It was a busy Monday afternoon for Democratic presidential front-runner Hillary Clinton. The former secretary of state formally received the endorsement of Rep. Luis Gutierrez, D-Ill., met with an immigrant family, reiterated her immigration stance and was not disturbed by activists protesting her policies.

Speaking at an immigration conference in Brooklyn, Clinton thanked Gutierrez for his endorsement and highlighted his work on immigration.

"Few people have done as much as Luis to make sure that when it comes to America's policies on immigration, those policies reflect America's values and does it all. He organizes, strategizes, preaches, teaches, inspires, cajoles, whatever it takes to keep this movement moving forward," said Clinton

Clinton took a veiled shot at the Republican presidential candidates, first Donald Trump, who have advocated to "build walls" and close the door to millions of people who have contributed in the U.S.

"We are hearing all kinds of anti-immigrant sentiment in the news right now. Candidates for president are calling immigrants 'drug runners' and 'rapists.' They promise, if elected, to round up and deport millions of people, build a mammoth wall, militarize the border, tear families apart," said Clinton, who also referenced the San Bernardino terrorists shootings and how some candidates have been fueling more fears against Muslims.

Clinton said she wants to keep families together and provide a pathway to citizenship for immigrants. She took another shot at Republican presidential candidates for not supporting a pathway to citizenship. She specifically called out Sen. Marco Rubio, R-Fla., for disowning his support of the 2013 comprehensive immigrant bill (S. 744).

"You know Sen. Rubio actually helped write the 2013 Senate bill. Now, he renounces it. They're all moving toward the extreme and away from the rest of America," said Clinton.

Clinton reiterated her support of President Barack Obama's immigration executive actions, which created the Deferred Action for Childhood Arrivals (DACA) and Deferred Action for Parental Accountability (DAPA) programs, which grants eligible undocumented immigrants the opportunity to receive temporary, but renewable, permits to stay in the country.

In regards to immigrant detention, she acknowledged there are detainees on a hunger strike and there needs to be a focus on improving conditions. Taking on stance similar to fellow Democratic presidential candidates Bernie Sanders and Martin O'Malley, Clinton said she will close private immigrant detention centers.
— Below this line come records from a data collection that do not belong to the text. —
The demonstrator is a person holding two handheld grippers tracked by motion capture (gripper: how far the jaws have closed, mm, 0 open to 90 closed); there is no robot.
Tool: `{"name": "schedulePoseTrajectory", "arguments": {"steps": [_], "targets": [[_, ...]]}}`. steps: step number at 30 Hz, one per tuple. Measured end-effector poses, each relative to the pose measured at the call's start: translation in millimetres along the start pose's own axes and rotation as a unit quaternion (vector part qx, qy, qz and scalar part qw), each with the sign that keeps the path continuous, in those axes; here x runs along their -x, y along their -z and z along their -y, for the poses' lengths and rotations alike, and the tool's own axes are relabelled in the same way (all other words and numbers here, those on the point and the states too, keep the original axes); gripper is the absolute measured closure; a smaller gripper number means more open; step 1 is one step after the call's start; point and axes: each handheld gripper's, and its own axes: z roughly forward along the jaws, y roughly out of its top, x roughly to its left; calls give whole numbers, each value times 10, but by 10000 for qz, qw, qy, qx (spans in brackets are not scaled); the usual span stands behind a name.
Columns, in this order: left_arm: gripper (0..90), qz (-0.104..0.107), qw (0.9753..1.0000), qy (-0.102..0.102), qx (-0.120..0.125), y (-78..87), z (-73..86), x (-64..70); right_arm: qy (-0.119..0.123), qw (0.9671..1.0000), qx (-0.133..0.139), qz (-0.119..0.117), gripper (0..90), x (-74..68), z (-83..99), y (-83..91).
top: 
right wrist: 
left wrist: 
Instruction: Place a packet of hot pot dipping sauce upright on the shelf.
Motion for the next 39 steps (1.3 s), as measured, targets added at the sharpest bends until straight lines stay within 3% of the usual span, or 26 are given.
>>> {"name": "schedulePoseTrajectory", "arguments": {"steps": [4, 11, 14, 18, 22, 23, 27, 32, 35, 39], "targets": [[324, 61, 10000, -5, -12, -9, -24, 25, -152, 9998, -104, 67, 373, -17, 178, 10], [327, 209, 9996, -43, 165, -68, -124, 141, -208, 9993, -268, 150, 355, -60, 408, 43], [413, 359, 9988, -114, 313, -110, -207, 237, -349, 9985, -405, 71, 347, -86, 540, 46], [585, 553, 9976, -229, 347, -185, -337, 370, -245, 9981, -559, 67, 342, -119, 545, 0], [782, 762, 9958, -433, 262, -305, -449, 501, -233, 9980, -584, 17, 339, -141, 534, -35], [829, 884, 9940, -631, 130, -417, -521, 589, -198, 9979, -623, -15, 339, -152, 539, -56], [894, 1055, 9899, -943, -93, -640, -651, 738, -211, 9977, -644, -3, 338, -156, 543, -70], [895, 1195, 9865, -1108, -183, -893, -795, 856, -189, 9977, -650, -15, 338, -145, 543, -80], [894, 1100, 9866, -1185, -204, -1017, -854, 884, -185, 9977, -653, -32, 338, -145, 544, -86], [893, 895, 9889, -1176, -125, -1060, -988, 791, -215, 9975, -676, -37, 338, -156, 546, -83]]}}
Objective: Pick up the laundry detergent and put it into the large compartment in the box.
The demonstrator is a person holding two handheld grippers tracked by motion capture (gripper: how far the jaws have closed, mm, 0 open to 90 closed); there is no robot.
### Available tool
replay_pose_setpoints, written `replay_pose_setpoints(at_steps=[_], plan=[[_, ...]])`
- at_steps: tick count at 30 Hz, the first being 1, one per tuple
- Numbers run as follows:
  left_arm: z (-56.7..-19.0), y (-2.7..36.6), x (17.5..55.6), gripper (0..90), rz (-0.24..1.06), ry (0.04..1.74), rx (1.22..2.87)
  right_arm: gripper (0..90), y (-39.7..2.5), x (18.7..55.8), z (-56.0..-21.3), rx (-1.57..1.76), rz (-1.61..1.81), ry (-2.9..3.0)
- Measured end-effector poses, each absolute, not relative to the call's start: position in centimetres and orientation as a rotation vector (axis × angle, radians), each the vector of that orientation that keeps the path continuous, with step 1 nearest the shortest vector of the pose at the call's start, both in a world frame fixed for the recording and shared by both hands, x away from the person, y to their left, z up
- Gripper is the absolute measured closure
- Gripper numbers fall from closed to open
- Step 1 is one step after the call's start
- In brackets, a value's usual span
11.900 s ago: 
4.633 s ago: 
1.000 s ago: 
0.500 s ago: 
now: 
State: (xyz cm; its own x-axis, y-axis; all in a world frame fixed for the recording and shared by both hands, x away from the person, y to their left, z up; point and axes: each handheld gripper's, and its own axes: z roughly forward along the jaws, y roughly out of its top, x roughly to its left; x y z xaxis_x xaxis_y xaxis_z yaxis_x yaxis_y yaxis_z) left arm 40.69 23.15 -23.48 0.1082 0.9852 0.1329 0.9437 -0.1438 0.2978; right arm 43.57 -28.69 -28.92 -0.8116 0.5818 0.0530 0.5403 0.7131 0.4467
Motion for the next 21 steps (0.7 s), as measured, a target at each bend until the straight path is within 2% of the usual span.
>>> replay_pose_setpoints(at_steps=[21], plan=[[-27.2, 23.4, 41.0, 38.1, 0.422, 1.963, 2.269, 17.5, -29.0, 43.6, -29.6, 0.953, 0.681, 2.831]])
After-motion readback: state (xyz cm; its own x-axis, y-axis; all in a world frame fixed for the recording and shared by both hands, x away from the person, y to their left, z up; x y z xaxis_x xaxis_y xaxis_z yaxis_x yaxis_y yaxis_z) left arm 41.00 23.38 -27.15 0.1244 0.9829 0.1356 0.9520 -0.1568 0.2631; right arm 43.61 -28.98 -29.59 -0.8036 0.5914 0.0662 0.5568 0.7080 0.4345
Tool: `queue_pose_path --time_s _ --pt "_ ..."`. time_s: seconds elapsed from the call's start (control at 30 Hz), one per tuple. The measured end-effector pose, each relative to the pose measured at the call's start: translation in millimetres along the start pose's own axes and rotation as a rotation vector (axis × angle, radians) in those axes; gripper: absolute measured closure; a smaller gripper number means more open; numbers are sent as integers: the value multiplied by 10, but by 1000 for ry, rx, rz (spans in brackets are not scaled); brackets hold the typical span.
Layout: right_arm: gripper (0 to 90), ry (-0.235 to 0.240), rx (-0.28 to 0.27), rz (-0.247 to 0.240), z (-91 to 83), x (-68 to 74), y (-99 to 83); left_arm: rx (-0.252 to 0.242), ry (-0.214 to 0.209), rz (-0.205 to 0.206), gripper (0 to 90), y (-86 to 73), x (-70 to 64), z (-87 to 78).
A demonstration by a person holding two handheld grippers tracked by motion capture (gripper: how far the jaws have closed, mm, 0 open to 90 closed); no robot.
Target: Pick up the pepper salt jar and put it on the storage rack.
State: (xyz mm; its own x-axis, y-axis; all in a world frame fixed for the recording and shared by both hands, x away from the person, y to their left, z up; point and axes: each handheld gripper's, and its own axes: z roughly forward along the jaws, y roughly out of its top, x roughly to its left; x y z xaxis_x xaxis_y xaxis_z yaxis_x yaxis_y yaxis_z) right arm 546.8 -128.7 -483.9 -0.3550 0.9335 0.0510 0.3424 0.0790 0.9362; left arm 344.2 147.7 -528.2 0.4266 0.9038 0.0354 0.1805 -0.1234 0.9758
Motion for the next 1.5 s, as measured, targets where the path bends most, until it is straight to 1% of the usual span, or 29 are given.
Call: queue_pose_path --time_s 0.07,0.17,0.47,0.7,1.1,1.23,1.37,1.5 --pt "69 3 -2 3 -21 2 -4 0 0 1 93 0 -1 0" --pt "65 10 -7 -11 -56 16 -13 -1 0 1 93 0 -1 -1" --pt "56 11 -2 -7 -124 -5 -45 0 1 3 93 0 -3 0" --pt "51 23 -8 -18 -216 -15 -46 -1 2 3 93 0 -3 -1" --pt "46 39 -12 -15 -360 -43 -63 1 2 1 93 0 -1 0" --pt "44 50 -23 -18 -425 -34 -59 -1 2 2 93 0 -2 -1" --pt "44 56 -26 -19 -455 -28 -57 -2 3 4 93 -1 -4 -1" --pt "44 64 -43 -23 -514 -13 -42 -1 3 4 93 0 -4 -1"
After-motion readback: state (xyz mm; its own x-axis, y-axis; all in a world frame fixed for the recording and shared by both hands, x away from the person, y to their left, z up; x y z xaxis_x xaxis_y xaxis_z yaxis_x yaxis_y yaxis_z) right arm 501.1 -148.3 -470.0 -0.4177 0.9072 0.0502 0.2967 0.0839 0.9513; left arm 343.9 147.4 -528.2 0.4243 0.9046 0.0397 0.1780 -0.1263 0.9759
The former secretary of state said the detention centers should not be outsourced to anyone. As president, she would also end family detention and utilize alternatives to detention.

For immigrants who have applied for asylum, Clinton said she will ensure every refugee has a fair chance to tell their story.
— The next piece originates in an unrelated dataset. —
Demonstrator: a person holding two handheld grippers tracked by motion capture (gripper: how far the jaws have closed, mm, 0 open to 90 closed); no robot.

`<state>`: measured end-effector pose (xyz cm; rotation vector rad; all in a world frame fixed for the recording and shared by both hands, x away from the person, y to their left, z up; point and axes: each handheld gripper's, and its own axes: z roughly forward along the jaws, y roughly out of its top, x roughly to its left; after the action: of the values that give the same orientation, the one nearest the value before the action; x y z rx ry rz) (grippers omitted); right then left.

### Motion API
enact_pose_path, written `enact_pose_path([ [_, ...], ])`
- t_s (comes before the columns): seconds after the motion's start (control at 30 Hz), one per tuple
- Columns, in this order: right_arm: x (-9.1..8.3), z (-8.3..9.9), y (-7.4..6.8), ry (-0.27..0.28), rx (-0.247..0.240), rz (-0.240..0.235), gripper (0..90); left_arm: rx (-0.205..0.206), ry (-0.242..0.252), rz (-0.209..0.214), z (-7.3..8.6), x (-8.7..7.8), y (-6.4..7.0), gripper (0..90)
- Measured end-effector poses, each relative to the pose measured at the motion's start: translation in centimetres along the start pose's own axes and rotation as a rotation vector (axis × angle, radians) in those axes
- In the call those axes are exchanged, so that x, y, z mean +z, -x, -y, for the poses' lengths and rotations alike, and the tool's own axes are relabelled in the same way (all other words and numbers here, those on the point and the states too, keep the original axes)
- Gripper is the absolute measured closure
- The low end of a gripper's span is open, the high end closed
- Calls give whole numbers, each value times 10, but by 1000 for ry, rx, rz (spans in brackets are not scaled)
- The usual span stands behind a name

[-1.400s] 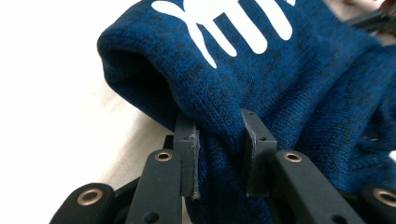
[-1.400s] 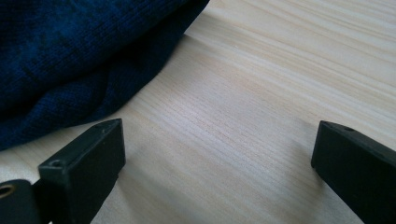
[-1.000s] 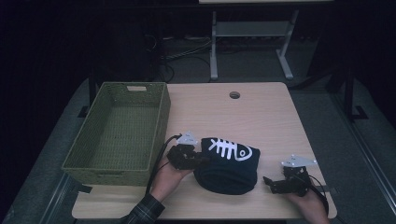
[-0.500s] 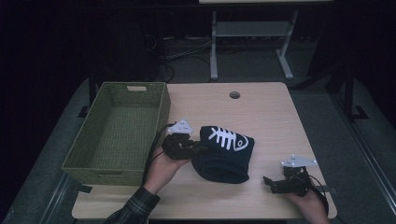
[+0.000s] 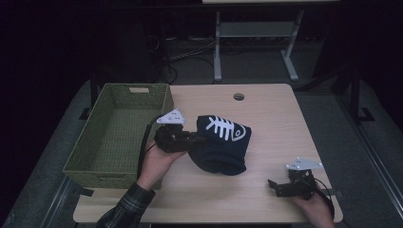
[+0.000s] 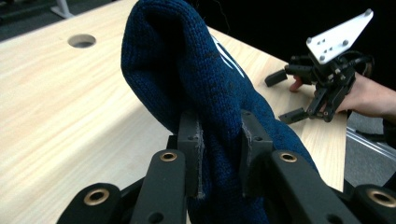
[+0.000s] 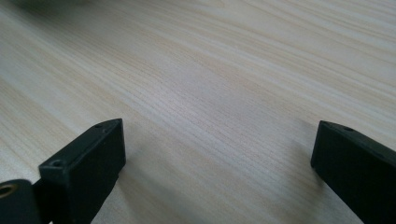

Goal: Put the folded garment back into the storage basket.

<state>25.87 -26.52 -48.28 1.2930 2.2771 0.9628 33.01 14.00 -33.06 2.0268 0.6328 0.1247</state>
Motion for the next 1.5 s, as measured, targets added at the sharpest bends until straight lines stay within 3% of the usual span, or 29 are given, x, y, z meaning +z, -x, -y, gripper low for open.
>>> enact_pose_path([
  [0.5,0,0,0,1,5,2,28,21,17,-62,-15,-43,-12,741],
  [1.1,0,0,0,1,5,3,28,14,30,-141,-25,-105,-35,740],
  [1.5,0,0,0,0,8,7,28,-23,39,-200,-16,-145,-52,740],
])
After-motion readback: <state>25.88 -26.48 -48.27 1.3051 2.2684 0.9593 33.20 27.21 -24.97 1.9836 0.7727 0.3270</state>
Clinton announced there will be enhanced efforts for people to become naturalized U.S. citizens, which includes expanding fee waivers and increasing access to language programs for English proficiency.

Clinton carried on with her speech despite three occasions where protestors captured the attention of the National Immigrant Integration Conference (NIIC) attendees, press and Clinton campaign staffers. Some activists silently protested with a giant banner, while others made their voices heard. Regardless, Clinton appeared undisturbed and completed her immigration address.
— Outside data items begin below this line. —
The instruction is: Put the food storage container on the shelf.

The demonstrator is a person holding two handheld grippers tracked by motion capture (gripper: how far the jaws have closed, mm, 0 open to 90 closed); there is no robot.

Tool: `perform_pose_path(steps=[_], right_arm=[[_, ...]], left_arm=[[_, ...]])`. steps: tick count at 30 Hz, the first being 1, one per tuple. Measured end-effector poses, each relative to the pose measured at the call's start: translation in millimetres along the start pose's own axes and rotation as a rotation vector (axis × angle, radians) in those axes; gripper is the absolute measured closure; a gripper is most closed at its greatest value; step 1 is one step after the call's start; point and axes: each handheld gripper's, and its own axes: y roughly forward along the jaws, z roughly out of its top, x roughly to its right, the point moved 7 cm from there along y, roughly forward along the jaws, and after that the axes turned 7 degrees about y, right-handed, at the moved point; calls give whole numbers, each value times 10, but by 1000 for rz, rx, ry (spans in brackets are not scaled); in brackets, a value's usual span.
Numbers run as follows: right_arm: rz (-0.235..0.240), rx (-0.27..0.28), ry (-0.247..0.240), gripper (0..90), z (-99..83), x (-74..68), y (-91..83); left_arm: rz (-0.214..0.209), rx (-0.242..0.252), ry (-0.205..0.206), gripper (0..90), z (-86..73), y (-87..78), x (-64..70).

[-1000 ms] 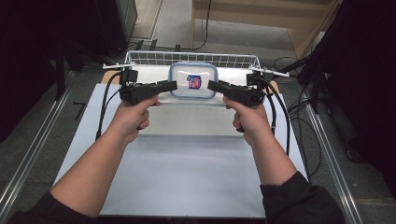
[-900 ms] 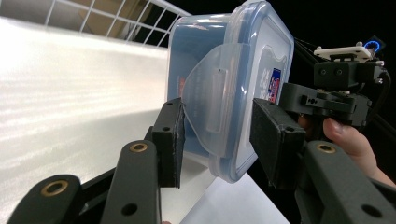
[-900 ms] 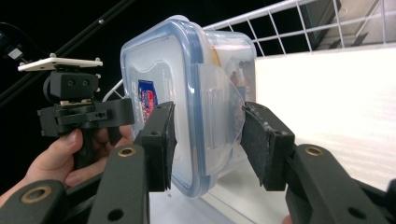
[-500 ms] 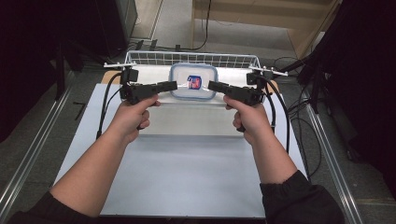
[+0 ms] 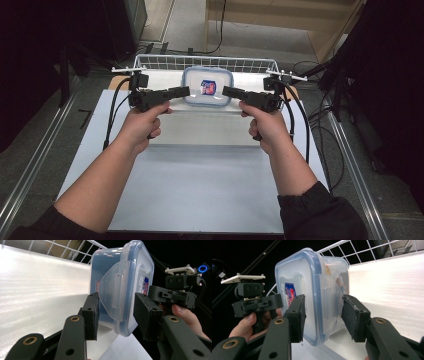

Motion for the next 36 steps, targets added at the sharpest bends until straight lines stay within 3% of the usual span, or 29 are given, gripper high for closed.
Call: perform_pose_path(steps=[7,11,20,36], right_arm=[[0,-6,-8,550,-35,-39,-43],[-9,3,2,541,-25,-24,-18],[-26,21,22,498,19,14,58],[-32,30,45,470,45,38,93]], left_arm=[[-10,-4,25,569,-51,-28,53],[22,10,31,557,-32,-3,45],[44,15,17,458,-6,60,28],[81,13,1,426,6,78,34]])
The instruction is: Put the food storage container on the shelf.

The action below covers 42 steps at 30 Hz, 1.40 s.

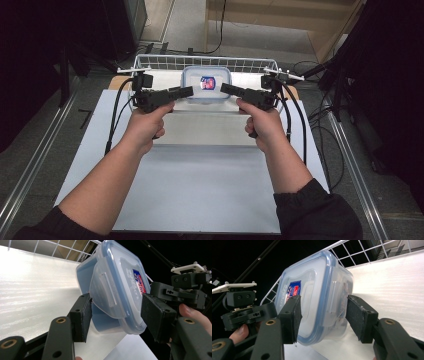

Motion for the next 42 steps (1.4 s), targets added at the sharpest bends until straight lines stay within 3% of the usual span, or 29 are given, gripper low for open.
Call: perform_pose_path(steps=[8,13,15,19,22,27,30,37,42], right_arm=[[-2,0,3,423,-4,-3,8],[-15,8,-15,377,0,-9,-26],[-27,15,-30,352,2,-25,-65],[-81,33,-110,310,-32,-72,-166],[-126,46,-189,281,-92,-120,-235],[-173,82,-281,247,-198,-166,-337],[-196,98,-325,236,-274,-173,-395],[-241,124,-452,207,-536,-150,-521],[-265,133,-496,150,-776,-75,-599]], left_arm=[[7,15,4,402,15,-17,2],[33,46,38,354,53,-92,39],[56,51,70,343,58,-134,61],[97,70,124,316,43,-229,117],[126,73,166,293,-6,-297,146],[178,74,239,255,-137,-412,198],[220,71,300,241,-248,-465,222],[265,67,386,166,-523,-569,271],[295,62,440,136,-786,-643,276]])
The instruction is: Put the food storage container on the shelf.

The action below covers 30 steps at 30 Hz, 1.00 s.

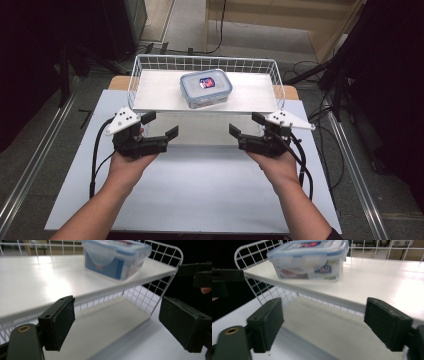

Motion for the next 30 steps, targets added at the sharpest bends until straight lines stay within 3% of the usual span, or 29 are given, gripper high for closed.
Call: perform_pose_path(steps=[4,8,12,16,21,23,26,30], right_arm=[[-20,19,-31,130,-201,-9,-84],[-31,2,-58,84,-460,-29,-152],[-34,-5,-62,69,-710,-33,-226],[-51,-17,-57,69,-982,4,-290],[-70,-34,-68,65,-1318,50,-400],[-69,-27,-80,33,-1407,54,-437],[-61,-12,-104,24,-1473,45,-470],[-58,-19,-89,24,-1500,53,-410]], left_arm=[[16,-12,25,115,-215,-61,52],[12,-42,42,100,-512,-143,122],[19,-64,42,77,-757,-219,181],[30,-118,44,47,-1027,-292,242],[57,-155,113,33,-1325,-389,351],[50,-179,119,26,-1443,-383,393],[36,-180,103,5,-1448,-330,400],[27,-162,85,5,-1408,-315,384]])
One notable absence from Clinton's speech is the role of immigrants and health insurance access. Prior to Clinton's speech, her presidential campaign released a "Fact Sheet" that states, "She believes we should let families - regardless of immigration status - buy into the Affordable Care Act exchanges. Families who want to purchase health insurance should be able to do so."

As Latin Post reported, during an interview on ABC's "This Week," Clinton said undocumented immigrants should become engaged in the health insurance marketplace, but should not receive the same subsidies as U.S. citizens. Current language on the ACA does not allow immigrants to receive insurance benefits.

Much of Clinton's immigration policies were already public knowledge since her immigration roundtable discussion in Las Vegas on May 5. Latin Post reported that the former New York senator called for a pathway to citizenship, support of DACA and DAPA, issue further immigration executive actions if Congress fails to act on comprehensive immigration reform and a more "humane" approach to detention centers.

Clinton's opponents, from within and outside her political party, criticized her varied immigration stance.

In a statement, O'Malley said Clinton failed to offer new ideas and New Americans cannot trust her due to previous actions.

"Over the course of her career, Secretary Clinton voted for a poison pill that killed immigration reform in the U.S. Senate. She turned her back on children fleeing violence in Central America and blocked a proposal to provide drivers licenses to New American immigrants. Even in this campaign, she refuses to give New Americans full access to Obamacare," said O'Malley. "Outdated thinking of the past will not fix our inhumane immigration system."

O'Malley will also address NIIC attendees on Tuesday morning, while Sanders is scheduled to speak via teleconference.

The Republican National Committee (RNC) also hit Clinton prior to her speech. RNC Hispanic Media Director Ruth Guerra said, "No matter what Hillary Clinton says, her record on immigration will always be one of flip-flops and political convenience. On issue after issue throughout this campaign, Hillary Clinton has shown she will do or say anything to get elected."